Mattia Fiaschini, il 24enne disperso da mercoledì sulle Blue Mountains, è stato trovato senza vita nella notte tra sabato primo febbraio e domenica due. Il giovane, originario di Cesenatico si era trasferito in Australia per lavoro. Il suo corpo è stato rinvenuto nei pressi del Baltzer Lookout dalla polizia del Nuovo Galles del Sud. I genitori, che nei giorni scorsi avevano lanciato accorati appelli per ritrovarlo, oggi sono partiti per Sydney.

L'escursione sulle Blue Mountains

Mattia Fiaschini lavorava come barman e cameriere al The Grounds of Alexandria, noto locale sito nell'omonimo quartiere di Sydney (poco lontano dal 'cuore economico' della città).

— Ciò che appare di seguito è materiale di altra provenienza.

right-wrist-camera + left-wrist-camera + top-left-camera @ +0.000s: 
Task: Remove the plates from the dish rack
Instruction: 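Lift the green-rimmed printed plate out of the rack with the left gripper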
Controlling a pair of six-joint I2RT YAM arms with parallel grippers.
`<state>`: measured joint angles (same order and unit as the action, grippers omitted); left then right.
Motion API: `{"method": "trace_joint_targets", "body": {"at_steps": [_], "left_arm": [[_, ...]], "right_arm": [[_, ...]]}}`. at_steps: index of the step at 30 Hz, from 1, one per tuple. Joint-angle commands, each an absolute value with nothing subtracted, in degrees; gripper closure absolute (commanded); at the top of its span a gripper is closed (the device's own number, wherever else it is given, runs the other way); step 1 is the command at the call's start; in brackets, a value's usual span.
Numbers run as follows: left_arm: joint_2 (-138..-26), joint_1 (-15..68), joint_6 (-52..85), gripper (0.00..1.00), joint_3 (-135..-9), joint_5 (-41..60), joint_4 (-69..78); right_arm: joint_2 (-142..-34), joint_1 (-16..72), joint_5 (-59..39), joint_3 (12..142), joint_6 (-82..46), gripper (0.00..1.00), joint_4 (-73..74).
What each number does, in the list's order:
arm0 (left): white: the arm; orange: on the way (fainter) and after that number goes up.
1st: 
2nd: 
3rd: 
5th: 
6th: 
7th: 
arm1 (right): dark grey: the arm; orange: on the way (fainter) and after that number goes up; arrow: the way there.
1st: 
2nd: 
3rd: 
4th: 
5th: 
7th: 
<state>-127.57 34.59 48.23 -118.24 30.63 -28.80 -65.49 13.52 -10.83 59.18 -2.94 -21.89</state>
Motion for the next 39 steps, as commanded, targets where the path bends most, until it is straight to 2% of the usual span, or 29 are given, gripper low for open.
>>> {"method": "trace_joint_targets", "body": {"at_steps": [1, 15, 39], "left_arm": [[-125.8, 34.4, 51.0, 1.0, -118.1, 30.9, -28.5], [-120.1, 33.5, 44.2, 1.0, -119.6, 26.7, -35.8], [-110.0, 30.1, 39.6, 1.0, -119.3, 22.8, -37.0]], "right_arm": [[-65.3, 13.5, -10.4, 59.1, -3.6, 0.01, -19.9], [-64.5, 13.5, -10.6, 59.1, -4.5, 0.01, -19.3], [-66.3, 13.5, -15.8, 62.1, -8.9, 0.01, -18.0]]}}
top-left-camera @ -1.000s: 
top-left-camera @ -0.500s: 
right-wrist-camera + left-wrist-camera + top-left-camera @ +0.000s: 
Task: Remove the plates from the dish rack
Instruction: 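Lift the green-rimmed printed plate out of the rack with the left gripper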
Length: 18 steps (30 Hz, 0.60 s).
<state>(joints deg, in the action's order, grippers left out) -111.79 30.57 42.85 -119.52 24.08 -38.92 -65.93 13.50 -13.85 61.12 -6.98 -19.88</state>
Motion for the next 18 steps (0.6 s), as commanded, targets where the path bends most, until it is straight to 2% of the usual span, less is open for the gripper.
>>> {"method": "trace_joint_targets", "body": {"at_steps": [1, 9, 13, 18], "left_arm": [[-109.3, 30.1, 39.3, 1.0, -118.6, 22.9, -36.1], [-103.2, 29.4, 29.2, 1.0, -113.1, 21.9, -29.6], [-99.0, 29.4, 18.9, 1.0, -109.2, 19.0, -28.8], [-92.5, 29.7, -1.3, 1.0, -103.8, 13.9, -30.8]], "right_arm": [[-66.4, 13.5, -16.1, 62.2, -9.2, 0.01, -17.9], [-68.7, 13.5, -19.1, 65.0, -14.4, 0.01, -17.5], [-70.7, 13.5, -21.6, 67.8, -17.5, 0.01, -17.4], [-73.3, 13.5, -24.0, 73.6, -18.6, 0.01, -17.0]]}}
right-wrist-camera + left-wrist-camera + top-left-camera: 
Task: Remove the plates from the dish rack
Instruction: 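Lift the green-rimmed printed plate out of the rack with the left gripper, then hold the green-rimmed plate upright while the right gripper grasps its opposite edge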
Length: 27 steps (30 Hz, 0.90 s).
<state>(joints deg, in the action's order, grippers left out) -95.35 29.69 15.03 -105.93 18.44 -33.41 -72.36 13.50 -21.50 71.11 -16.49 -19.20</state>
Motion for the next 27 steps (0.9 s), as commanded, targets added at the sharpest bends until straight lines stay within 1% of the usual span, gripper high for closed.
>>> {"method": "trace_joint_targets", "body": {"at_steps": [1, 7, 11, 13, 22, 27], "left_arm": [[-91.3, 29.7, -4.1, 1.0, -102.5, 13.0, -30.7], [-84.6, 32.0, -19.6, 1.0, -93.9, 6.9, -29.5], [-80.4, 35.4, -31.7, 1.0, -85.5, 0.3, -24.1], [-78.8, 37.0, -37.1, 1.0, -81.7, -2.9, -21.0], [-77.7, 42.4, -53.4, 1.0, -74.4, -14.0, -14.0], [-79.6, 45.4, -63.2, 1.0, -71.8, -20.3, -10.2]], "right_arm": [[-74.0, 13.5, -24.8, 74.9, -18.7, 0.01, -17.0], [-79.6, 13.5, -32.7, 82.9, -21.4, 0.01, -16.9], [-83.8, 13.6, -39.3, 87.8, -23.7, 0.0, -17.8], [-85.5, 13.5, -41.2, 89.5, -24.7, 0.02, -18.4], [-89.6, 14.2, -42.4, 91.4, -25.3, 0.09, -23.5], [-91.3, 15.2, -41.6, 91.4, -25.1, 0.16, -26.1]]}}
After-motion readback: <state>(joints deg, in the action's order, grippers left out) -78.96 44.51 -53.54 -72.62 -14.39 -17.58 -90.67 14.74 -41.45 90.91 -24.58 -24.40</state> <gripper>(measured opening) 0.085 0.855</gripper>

Mercoledì 29 gennaio aveva una giornata libera e aveva deciso di fare un'escursione sulle Blue Mountains, catena montuosa alquanto frastagliata sita a ovest di Sydney (sempre nel Nuovo Galles del Sud).

Trekker esperto e preparato (aveva alle spalle scalate importanti sull'Himalaya e in Amazzonia) per lui, più che una vera e propria escursione, sarebbe stata una sorta di passeggiata. Come spiegato dal padre del 24enne, Rodolfo (ex funzionario dell’ufficio estero commerciale della Banca di Credito Cooperativo di Sala), per Mattia sarebbe stata una sessione di trekking leggero, voleva solo addentrarsi e far ritorno,

Disperso sulle Blue Mountains

Mattia Fiaschini, però, non è più rientrato a casa e, il giorno seguente, giovedì 30 gennaio, quando non si è presentato al lavoro, i colleghi hanno provato a rintracciarlo.

Non riuscendoci, hanno dato l'allarme, hanno avvertito i familiari in Italia e subito sono scattate le ricerche. Il padre di Mattia, per seguire da vicino le operazioni di soccorso, aveva in programma anche di partire oggi, domenica 2 febbraio alla volta di Sydney. "Siamo in apprensione - aveva dichiarato al Resto del Carlino - ma sono anche fiducioso e voglio pensare positivo".

Il parco delle Blue Mountains è immenso e in questo momento, a causa dei terribili incendi delle scorse settimane, anche spettrale.

Forse, come ipotizzato dagli stessi inquirenti, i notevoli cambiamenti ambientali potrebbero aver annullato i normali punti di riferimento e disorientato il giovane.Il 24enne, secondo quanto ricostruito, è stato ripreso per l'ultima volta fuori dalla stazione dei treni di Blackheath, città tra Katoomba e Mount Victoria, considerata il punto d'accesso alla catena montuosa. Poco dopo, intorno alle 14 (ora locale) di mercoledì, Mattia avrebbe inviato dei messaggi,l padre.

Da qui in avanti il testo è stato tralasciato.